Xu Jian-Zhen, Guo Zheng, Zhang Min, Li Xia, Li Yong-Jin, Rao Shao-Qi
Department of Bioinformatics, Harbin Medical University, Harbin, China.
Mol Med. 2006 Jan-Mar;12(1-3):25-33. doi: 10.2119/2005-00036.Xu.
Discovering molecular heterogeneities in phenotypically defined disease is of critical importance both for understanding pathogenic mechanisms of complex diseases and for finding efficient treatments. Recently, it has been recognized that cellular phenotypes are determined by the concerted actions of many functionally related genes in modular fashions. The underlying modular mechanisms should help the understanding of hidden genetic heterogeneities of complex diseases. We defined a putative disease module to be the functional gene groups in terms of both biological process and cellular localization, which are significantly enriched with genes highly variably expressed across the disease samples. As a validation, we used two large cancer datasets to evaluate the ability of the modules for correctly partitioning samples. Then, we sought the subtypes of complex diffuse large B-cell lymphoma (DLBCL) using a public dataset. Finally, the clinical significance of the identified subtypes was verified by survival analysis. In two validation datasets, we achieved highly accurate partitions that best fit the clinical cancer phenotypes. Then, for the notoriously heterogeneous DLBCL, we demonstrated that two partitioned subtypes using an identified module ("cellular response to stress") had very different 5-year overall rates (65% vs. 14%) and were highly significantly (P < 0.007) correlated with the clinical survival rate. Finally, we built a multivariate Cox proportional-hazard prediction model that included 4 genes as risk predictors for survival over DLBCL. The proposed modular approach is a promising computational strategy for peeling off genetic heterogeneities and understanding the modular mechanisms of human diseases such as cancers.

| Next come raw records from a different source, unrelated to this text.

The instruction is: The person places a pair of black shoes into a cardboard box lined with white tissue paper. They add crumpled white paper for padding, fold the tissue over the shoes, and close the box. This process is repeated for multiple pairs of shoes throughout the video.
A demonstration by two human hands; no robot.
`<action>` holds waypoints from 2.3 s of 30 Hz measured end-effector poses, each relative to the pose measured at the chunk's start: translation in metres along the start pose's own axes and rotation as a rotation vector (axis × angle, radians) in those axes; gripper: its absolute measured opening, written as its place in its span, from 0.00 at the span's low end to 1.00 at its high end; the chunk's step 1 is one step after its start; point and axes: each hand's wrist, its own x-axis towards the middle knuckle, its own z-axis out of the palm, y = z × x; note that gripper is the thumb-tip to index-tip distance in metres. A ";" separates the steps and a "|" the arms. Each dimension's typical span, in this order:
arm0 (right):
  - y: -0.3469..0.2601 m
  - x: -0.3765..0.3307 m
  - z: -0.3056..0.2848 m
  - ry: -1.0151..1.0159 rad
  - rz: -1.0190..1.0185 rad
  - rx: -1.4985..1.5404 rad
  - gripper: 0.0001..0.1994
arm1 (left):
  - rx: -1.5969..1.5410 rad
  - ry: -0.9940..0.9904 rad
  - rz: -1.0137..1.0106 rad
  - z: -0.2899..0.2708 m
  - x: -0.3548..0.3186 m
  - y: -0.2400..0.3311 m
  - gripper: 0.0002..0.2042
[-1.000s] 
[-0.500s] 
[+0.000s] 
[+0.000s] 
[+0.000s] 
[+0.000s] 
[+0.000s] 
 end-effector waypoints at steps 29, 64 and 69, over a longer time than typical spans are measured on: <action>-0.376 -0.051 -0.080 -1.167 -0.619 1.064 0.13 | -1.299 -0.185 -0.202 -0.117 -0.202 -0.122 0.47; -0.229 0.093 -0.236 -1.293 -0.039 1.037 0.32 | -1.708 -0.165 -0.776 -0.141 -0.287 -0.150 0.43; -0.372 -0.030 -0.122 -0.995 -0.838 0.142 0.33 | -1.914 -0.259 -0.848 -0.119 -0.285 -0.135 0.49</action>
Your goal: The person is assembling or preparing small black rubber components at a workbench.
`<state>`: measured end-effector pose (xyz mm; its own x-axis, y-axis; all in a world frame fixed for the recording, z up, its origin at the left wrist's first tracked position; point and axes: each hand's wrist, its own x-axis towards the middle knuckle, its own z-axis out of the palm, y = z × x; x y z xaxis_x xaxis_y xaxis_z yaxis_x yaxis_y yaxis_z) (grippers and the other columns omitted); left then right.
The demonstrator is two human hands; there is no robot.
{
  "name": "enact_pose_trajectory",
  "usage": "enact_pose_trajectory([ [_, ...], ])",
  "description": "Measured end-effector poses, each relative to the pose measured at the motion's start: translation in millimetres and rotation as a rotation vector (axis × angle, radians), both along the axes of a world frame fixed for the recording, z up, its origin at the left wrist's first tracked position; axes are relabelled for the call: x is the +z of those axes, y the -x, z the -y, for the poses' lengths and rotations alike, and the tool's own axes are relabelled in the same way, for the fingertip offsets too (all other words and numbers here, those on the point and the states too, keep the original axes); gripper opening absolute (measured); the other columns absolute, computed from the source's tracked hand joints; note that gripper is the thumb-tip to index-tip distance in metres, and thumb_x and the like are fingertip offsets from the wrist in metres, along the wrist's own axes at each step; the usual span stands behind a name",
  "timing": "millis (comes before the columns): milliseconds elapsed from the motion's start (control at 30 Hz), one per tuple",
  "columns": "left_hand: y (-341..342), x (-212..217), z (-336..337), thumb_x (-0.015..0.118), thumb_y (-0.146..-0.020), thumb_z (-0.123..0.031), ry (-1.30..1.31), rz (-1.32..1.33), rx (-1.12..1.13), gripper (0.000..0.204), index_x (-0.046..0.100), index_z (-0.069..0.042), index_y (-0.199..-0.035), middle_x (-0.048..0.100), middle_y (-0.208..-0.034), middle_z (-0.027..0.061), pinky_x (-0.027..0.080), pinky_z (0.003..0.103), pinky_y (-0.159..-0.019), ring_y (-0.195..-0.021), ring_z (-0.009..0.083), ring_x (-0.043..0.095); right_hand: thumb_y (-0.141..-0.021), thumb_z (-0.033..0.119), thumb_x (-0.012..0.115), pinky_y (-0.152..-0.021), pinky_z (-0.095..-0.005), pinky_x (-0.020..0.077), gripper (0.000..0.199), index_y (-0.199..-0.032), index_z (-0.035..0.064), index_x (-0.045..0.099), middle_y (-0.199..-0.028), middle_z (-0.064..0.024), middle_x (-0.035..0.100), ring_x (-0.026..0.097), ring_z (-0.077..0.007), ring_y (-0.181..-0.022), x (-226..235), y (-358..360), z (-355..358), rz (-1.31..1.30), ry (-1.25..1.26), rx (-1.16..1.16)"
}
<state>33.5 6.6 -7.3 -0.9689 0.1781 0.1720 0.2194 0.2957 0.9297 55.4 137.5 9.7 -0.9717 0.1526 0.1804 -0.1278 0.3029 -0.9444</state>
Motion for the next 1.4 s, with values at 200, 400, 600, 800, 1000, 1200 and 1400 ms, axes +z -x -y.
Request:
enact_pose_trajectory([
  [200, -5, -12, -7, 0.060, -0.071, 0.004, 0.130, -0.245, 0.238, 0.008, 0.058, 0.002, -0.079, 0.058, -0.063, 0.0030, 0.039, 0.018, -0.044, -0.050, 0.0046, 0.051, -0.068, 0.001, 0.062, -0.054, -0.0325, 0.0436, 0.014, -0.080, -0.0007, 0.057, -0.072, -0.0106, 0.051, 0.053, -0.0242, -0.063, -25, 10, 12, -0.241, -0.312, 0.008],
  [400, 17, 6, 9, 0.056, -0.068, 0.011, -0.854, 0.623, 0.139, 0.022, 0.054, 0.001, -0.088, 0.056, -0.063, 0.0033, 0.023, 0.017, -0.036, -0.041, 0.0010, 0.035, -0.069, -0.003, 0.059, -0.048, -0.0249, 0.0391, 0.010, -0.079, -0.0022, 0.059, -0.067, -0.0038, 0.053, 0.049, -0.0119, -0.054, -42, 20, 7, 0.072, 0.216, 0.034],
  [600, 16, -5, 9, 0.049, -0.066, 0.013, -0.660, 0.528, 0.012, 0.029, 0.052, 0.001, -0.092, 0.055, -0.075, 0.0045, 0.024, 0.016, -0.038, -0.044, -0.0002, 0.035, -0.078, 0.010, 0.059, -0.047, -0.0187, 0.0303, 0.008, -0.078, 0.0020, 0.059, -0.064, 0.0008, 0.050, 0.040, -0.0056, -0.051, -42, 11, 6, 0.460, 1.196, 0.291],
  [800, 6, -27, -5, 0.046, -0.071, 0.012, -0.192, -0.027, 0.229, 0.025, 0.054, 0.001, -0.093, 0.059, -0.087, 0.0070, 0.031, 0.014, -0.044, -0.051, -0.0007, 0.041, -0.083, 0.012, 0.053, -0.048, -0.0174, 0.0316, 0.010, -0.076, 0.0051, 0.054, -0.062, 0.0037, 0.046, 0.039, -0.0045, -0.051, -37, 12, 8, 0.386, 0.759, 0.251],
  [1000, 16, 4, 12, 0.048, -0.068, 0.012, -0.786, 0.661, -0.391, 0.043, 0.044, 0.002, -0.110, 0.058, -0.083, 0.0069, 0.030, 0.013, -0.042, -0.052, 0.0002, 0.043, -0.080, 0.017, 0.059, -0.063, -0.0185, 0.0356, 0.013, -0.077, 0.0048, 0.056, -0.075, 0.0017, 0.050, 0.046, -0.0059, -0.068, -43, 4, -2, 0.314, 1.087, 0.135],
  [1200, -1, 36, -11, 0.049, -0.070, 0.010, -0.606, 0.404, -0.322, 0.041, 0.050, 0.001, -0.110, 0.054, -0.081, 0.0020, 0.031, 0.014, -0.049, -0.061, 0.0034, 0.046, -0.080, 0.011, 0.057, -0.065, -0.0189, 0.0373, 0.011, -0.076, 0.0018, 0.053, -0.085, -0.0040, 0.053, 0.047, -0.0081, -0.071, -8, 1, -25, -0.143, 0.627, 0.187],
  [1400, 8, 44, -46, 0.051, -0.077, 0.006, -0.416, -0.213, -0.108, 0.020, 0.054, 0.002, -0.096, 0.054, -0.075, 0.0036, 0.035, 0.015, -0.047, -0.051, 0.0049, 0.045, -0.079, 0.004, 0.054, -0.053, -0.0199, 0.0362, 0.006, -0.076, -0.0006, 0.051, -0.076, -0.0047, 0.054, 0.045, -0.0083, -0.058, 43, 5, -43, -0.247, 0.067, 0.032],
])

在表型定义的疾病中发现分子异质性,对于理解复杂疾病的致病机制以及寻找有效的治疗方法都至关重要。最近,人们认识到细胞表型是由许多功能相关基因以模块化方式协同作用所决定的。潜在的模块化机制应有助于理解复杂疾病隐藏的遗传异质性。我们将一个假定的疾病模块定义为在生物学过程和细胞定位方面的功能基因组,这些基因组在疾病样本中高度可变表达的基因显著富集。作为验证,我们使用了两个大型癌症数据集来评估模块正确划分样本的能力。然后,我们使用一个公共数据集寻找复杂弥漫性大B细胞淋巴瘤(DLBCL)的亚型。最后,通过生存分析验证了所识别亚型的临床意义。在两个验证数据集中,我们实现了高度准确的划分,最符合临床癌症表型。然后,对于众所周知的异质性DLBCL,我们证明使用一个识别出的模块(“细胞对应激的反应”)划分的两个亚型具有非常不同的5年总生存率(65%对14%),并且与临床生存率高度显著相关(P < 0.007)。最后,我们建立了一个多变量Cox比例风险预测模型,其中包括4个基因作为DLBCL生存的风险预测因子。所提出的模块化方法是一种很有前景的计算策略,用于揭示遗传异质性并理解人类疾病如癌症的模块化机制。